▶ PROBLEM DESCRIPTION
Leave every image behind and restate the data word for word.

▶ DATASET SECTION
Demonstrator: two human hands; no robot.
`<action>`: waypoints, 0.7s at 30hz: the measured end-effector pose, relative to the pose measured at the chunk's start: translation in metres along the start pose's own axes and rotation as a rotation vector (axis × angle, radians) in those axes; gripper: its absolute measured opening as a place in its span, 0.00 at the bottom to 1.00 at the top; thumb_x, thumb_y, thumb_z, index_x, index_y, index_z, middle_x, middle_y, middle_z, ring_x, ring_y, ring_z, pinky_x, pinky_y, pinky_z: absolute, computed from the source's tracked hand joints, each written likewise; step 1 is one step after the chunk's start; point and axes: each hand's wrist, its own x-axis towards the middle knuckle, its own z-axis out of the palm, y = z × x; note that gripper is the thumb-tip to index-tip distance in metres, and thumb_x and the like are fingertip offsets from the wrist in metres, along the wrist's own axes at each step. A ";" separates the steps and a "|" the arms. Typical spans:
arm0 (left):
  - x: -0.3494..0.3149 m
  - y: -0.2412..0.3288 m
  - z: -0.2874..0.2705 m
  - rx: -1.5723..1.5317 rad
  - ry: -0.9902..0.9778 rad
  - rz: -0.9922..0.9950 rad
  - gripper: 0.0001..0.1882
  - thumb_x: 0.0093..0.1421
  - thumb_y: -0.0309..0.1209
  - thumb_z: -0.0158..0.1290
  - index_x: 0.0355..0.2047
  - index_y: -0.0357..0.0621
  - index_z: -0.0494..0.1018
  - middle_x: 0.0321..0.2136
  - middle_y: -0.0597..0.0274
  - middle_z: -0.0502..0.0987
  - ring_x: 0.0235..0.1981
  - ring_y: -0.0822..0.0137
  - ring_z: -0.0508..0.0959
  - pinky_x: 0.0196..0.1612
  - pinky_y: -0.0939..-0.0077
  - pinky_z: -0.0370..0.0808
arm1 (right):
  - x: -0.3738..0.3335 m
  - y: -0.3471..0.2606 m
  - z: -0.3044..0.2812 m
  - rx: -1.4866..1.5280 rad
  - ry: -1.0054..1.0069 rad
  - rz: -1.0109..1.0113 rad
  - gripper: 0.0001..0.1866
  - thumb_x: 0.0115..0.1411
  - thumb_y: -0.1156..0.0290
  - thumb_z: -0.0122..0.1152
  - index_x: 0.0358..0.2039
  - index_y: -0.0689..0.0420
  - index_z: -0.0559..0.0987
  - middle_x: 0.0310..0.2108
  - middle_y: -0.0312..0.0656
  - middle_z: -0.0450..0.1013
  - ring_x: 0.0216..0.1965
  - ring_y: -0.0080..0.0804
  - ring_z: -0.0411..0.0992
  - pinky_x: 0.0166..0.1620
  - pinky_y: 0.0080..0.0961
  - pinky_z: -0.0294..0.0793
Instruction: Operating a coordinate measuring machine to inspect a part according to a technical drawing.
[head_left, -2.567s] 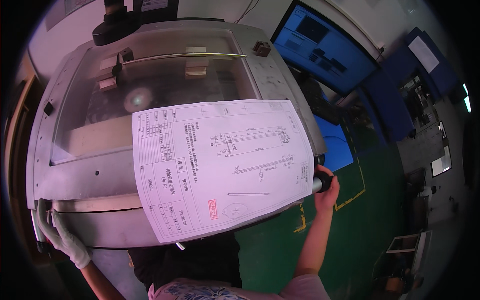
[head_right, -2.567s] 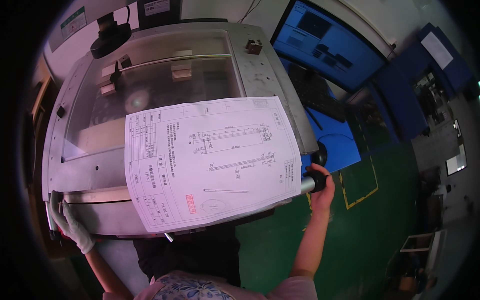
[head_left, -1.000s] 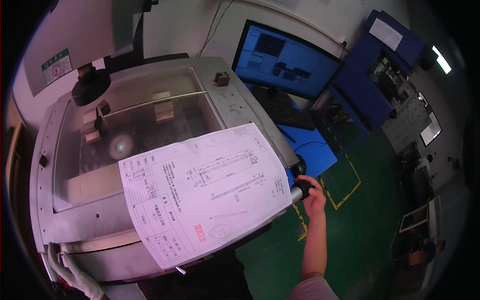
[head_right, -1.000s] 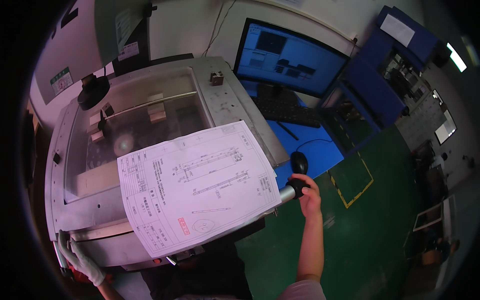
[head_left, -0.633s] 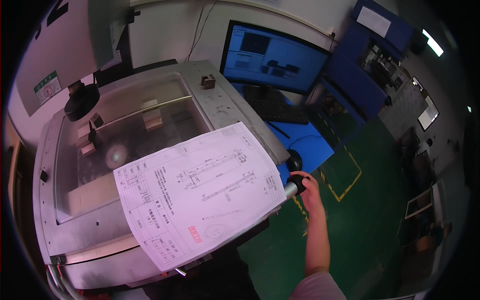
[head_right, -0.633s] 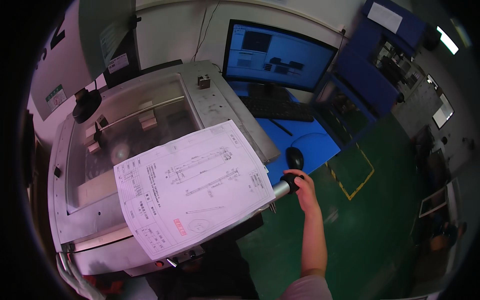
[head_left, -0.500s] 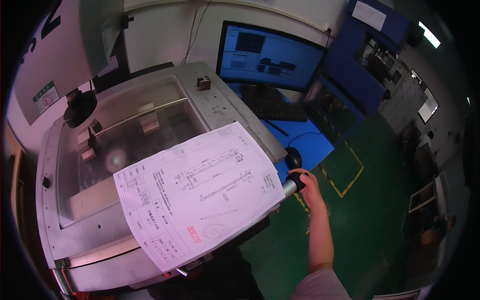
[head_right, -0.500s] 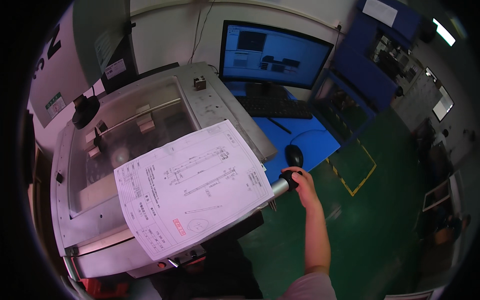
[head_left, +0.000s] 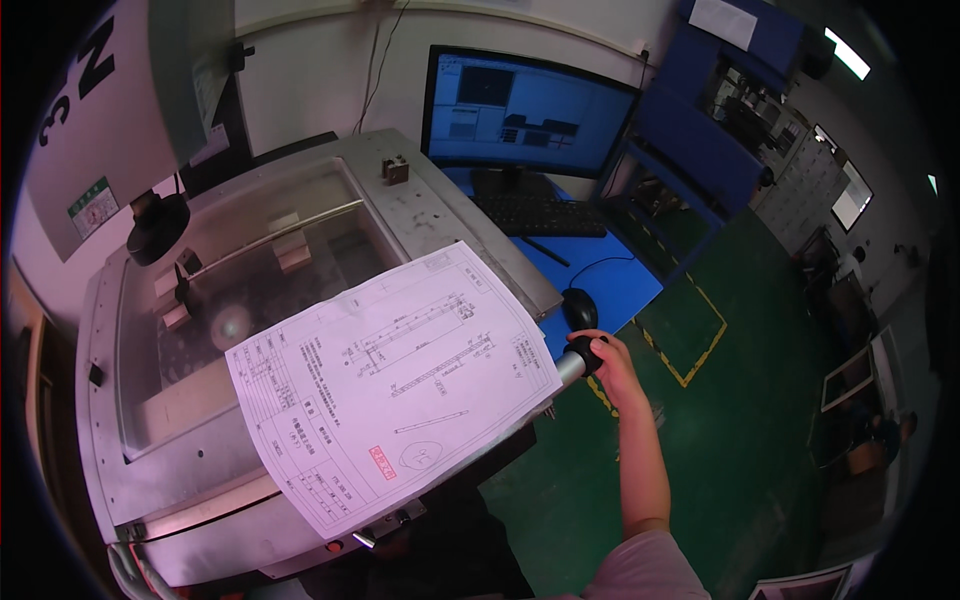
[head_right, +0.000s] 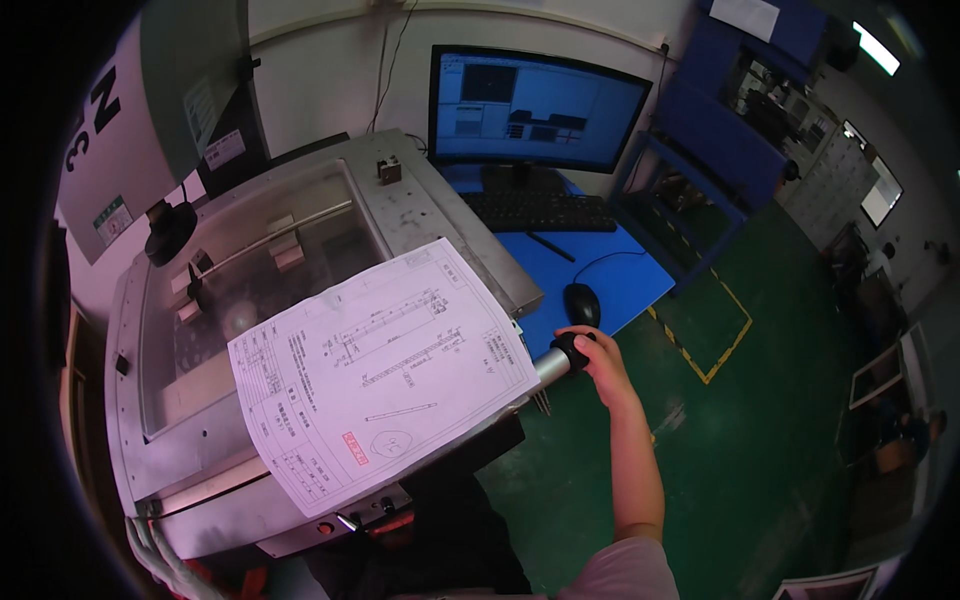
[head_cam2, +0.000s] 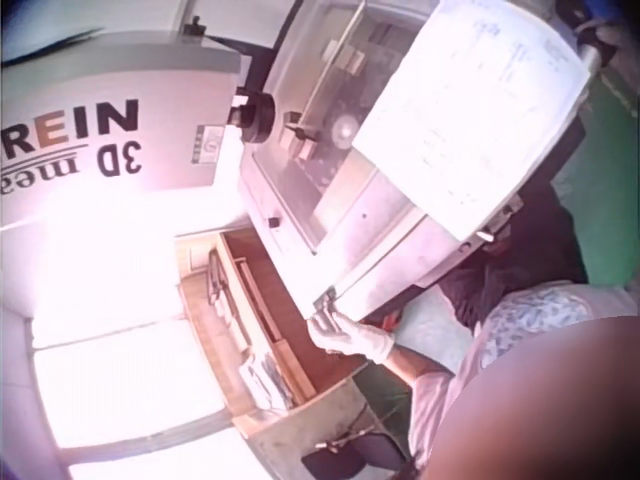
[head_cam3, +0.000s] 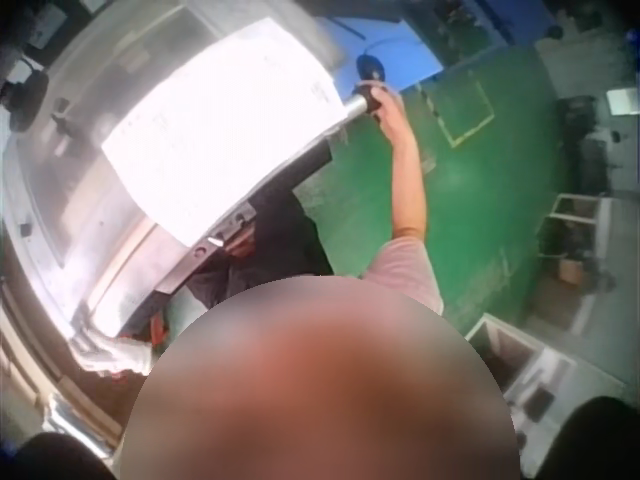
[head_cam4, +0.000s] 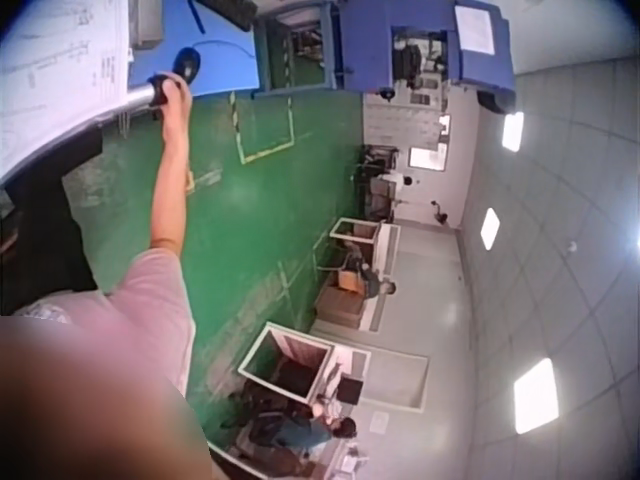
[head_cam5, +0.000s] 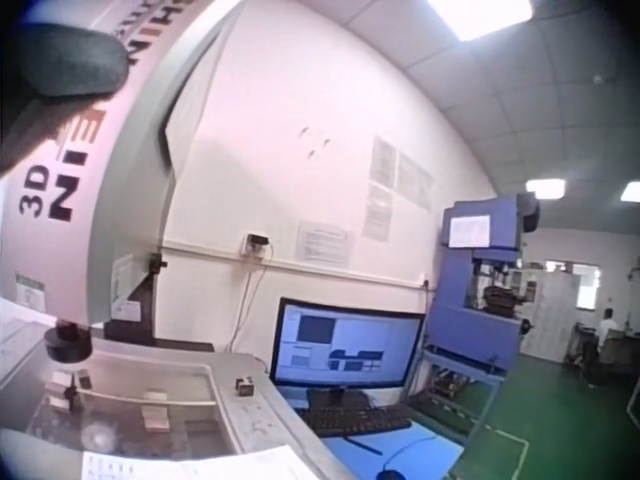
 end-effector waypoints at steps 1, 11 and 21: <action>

▶ WRITTEN ANSWER
Demonstrator: two human hands; no robot.
`<action>`: waypoints, 0.7s at 30hz: the measured end-effector pose, relative to the pose measured at the chunk's start: translation in metres along the start pose's own axes and rotation as a rotation vector (axis × angle, radians) in those axes; gripper: its absolute measured opening as a place in its span, 0.00 at the bottom to 1.00 at the top; thumb_x, thumb_y, thumb_z, index_x, index_y, index_z, middle_x, middle_y, middle_z, ring_x, ring_y, ring_z, pinky_x, pinky_y, pinky_z: absolute, computed from the source's tracked hand joints, each written likewise; step 1 is one step after the chunk's start; point and axes: each hand's wrist, its own x-axis towards the middle knuckle, its own z-axis out of the palm, y = z × x; note that gripper is the thumb-tip to index-tip distance in metres, and thumb_x and the like are fingertip offsets from the wrist in metres, along the wrist's own axes at each step. A ";" separates the steps and a "|" the arms. Typical spans:
arm0 (left):
  - x: -0.3494..0.3149 m
  - y: -0.2412..0.3288 m
  - z: -0.2874..0.2705 m
  - rx: -1.5723..1.5317 rad
  - ry: -0.9902..0.9778 rad
  - rz: -0.9922..0.9950 rad
  - gripper: 0.0001..0.1882
  - thumb_x: 0.0093..0.1421
  - thumb_y: -0.0309..0.1209
  - thumb_z: -0.0158..0.1290
  - index_x: 0.0355..0.2047
  - index_y: -0.0357..0.0621
  - index_z: -0.0494..0.1018
  - middle_x: 0.0321..0.2136
  - middle_y: -0.0597..0.0274
  - middle_z: -0.0502..0.0987
  - ring_x: 0.0235..0.1981
  - ring_y: -0.0822..0.0137
  - ring_z: -0.0508..0.0959
  - pinky_x: 0.0196..0.1612
  - pinky_y: -0.0939..-0.0077
  - pinky_z: -0.0370..0.0808
arm1 (right):
  - x: -0.3738..0.3335 m
  - y: -0.3471..0.2606 m
  - z: -0.3044..0.2812 m
  - rx: -1.4866..1.5280 rad
  - ry: -1.0054..1.0069 rad
  - rz: -1.0109..1.0113 rad
  - gripper: 0.0001..0.1866
  - thumb_x: 0.0115..0.1411
  - thumb_y: -0.1156..0.0290
  - thumb_z: -0.0122..0.1152
  - index_x: 0.0358..0.2039
  - index_y: -0.0689..0.0420
  - index_z: -0.0559..0.0987
  - middle_x: 0.0310..0.2108
  - middle_y: -0.0312..0.0656
  - middle_z: -0.0450..0.1013
  - ring_x: 0.0216..0.1965
  - ring_y: -0.0080..0.0804
  - ring_z: -0.0411..0.0992
  - pinky_x: 0.0166..0.1620
  - pinky_y: 0.0080..0.0961
  - pinky_z: -0.0294..0.0793
Instruction: Operating a coordinate measuring machine to inspect a part according to a technical drawing.
[head_left, -2.567s] 
[head_right, -2.567s] 
[head_left, -1.000s] 
[head_right, -1.000s] 
[head_left, -0.633s] 
[head_right, -0.633s] 
[head_left, -0.500s] 
[head_right, -0.500s] 
[head_left, +0.000s] 
[head_right, +0.000s] 
[head_cam2, +0.000s] 
[head_cam3, +0.000s] 
[head_cam4, +0.000s] 
[head_cam5, +0.000s] 
 end-effector waypoints at steps 1, 11 and 21: <action>

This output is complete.